_YOUR TASK_: In the listing below, repeat exactly every line from the first through the line containing "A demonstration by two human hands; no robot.", with nothing else.

#### COLLECTED MATERIAL ####

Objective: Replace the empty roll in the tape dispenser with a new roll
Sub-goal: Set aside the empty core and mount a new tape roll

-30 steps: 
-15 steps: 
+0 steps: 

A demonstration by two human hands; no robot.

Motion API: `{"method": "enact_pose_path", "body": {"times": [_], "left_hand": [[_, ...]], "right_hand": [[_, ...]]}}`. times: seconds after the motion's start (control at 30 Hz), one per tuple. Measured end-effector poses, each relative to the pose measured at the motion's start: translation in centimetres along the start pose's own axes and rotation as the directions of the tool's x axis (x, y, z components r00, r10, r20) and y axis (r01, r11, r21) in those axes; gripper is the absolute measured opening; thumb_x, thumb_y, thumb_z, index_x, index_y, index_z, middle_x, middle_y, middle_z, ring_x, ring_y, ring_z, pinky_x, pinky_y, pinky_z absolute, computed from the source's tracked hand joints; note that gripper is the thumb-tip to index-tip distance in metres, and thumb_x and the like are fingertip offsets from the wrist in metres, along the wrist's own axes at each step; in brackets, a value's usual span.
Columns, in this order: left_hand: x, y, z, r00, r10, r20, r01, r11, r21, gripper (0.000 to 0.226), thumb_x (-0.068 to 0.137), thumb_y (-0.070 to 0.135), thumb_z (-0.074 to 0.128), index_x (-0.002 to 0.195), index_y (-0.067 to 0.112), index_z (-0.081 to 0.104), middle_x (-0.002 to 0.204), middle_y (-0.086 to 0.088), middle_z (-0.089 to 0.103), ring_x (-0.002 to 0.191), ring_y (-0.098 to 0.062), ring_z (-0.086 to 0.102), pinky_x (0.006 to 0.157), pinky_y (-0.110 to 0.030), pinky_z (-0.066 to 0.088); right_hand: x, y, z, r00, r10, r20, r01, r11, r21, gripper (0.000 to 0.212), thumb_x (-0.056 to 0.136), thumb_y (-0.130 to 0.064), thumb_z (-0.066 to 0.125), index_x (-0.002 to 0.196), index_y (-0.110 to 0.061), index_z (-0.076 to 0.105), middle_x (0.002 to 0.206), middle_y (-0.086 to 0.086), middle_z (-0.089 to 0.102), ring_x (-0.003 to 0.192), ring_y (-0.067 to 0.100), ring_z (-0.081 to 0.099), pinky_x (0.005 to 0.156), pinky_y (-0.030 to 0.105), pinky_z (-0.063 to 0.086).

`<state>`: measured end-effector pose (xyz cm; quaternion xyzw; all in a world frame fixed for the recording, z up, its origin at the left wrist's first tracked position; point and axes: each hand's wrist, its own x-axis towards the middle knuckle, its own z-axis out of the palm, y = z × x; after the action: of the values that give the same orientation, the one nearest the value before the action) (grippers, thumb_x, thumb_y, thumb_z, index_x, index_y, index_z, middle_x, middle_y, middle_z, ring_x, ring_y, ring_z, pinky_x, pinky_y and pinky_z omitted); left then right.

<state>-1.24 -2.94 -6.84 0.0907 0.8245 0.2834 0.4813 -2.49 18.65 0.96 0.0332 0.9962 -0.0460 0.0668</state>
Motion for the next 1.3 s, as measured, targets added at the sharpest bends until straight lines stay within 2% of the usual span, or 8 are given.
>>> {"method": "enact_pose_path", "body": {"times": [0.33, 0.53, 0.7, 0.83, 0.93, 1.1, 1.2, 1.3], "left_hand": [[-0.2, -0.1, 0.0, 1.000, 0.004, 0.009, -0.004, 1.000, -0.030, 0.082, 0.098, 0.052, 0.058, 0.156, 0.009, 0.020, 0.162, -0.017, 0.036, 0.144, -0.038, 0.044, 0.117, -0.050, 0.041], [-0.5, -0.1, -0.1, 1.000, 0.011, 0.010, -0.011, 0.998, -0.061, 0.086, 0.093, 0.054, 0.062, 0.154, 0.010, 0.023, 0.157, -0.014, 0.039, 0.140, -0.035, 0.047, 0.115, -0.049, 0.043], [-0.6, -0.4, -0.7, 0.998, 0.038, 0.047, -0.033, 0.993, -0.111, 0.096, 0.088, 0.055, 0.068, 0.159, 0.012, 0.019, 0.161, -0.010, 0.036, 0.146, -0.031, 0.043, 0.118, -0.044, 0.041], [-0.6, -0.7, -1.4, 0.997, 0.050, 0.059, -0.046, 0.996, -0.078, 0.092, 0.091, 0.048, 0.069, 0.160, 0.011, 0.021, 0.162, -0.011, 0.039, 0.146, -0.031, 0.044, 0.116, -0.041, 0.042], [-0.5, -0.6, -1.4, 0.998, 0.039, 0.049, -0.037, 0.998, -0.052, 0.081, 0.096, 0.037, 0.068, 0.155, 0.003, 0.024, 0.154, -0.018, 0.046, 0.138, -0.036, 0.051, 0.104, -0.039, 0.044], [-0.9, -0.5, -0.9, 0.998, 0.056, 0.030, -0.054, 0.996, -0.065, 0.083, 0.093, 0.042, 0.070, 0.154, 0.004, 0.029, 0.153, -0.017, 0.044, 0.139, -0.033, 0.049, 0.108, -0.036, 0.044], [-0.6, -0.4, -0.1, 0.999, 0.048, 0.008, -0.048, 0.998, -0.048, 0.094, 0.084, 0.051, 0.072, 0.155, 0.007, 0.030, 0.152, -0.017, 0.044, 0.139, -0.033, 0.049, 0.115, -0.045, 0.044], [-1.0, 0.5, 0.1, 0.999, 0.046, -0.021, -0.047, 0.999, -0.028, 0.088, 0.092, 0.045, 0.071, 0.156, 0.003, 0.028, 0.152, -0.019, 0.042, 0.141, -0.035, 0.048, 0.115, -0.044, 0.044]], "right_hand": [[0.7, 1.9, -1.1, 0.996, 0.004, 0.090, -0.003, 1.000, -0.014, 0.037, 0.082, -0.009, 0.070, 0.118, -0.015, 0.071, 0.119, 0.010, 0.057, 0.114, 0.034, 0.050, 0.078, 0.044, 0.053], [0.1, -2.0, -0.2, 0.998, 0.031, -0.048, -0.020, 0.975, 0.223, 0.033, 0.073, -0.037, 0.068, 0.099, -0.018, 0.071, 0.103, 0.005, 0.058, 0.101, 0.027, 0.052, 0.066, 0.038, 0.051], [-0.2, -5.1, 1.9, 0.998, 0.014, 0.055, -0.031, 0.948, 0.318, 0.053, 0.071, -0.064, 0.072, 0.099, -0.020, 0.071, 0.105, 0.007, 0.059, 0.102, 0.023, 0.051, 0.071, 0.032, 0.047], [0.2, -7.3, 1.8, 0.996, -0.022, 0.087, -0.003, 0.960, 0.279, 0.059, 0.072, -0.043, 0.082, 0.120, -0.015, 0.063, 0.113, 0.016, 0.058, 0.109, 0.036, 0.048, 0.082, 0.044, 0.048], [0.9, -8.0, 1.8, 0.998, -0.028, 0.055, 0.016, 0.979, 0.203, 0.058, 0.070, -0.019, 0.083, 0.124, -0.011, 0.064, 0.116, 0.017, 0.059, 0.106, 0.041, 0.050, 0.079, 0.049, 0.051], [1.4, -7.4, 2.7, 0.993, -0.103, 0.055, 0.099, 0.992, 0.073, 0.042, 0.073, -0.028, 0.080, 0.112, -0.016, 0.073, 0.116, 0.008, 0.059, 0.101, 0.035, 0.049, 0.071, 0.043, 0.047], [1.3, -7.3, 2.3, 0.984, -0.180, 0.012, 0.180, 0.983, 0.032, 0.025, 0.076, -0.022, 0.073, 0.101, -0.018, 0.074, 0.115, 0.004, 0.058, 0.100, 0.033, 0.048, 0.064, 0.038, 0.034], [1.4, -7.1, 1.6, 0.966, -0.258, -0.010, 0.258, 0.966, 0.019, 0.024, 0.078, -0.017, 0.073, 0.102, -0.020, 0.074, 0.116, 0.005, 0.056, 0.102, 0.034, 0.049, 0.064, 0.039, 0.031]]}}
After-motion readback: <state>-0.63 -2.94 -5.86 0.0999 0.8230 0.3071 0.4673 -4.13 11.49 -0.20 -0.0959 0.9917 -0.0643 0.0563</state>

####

_YOUR RESPONSE_:
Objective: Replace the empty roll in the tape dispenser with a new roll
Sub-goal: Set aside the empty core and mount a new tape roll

-30 steps: 
-15 steps: 
+0 steps: 

A demonstration by two human hands; no robot.

This output is complete, so the exercise is closed.